* _EXERCISE INSTRUCTIONS_: Pull every line that includes the word "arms" from the data.

* _DATA BELOW_:
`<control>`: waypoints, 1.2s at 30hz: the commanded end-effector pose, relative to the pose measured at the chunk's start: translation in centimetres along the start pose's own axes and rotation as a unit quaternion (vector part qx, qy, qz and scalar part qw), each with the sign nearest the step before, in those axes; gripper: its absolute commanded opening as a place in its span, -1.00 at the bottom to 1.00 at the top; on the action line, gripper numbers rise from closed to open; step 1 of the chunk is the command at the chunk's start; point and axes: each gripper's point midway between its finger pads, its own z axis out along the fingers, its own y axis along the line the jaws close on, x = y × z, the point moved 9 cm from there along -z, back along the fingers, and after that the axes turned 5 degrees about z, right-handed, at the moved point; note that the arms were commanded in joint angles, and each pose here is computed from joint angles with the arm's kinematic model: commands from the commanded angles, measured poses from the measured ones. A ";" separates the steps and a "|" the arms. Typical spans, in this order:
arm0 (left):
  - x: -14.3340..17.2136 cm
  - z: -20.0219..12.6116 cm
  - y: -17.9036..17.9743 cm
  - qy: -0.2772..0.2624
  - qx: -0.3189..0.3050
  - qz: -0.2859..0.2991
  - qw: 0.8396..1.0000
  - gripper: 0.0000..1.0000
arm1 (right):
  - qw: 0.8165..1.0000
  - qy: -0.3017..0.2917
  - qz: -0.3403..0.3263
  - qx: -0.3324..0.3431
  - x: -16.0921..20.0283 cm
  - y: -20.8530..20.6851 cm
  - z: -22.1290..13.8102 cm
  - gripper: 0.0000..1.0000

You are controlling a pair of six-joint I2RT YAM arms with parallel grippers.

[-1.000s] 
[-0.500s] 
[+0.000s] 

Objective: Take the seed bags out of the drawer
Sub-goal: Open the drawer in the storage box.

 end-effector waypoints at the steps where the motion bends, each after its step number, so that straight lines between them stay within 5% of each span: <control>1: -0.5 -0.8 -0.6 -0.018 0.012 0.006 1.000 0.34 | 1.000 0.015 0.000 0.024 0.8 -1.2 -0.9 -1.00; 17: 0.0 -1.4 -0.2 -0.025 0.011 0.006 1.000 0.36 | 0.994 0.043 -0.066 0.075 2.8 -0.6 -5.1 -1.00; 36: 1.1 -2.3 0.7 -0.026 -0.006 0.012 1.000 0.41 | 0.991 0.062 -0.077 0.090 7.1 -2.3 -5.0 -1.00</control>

* _RESULT_:
`<control>`: waypoints, 1.2s at 30hz: the commanded end-effector pose, relative to the pose measured at the chunk's start: translation in centimetres along the start pose's own axes and rotation as a unit quaternion (vector part qx, qy, qz and scalar part qw), each with the sign nearest the step before, in those axes; gripper: its absolute commanded opening as a place in its span, -1.00 at the bottom to 1.00 at the top; on the action line, gripper numbers rise from closed to open; step 1 of the chunk is the command at the chunk's start; point and axes: each gripper's point midway between its finger pads, its own z axis out along the fingers, its own y axis along the line the jaws close on, x = y × z, the point moved 9 cm from there along -z, back along the fingers, and after that the axes turned 5 degrees about z, right-handed, at the moved point; note that the arms were commanded in joint angles, and each pose here is computed from joint angles with the arm's kinematic model: commands from the commanded angles, measured poses from the measured ones. A ";" separates the steps and a "|" the arms. Typical spans, in this order:
You are controlling a pair of six-joint I2RT YAM arms with parallel grippers.

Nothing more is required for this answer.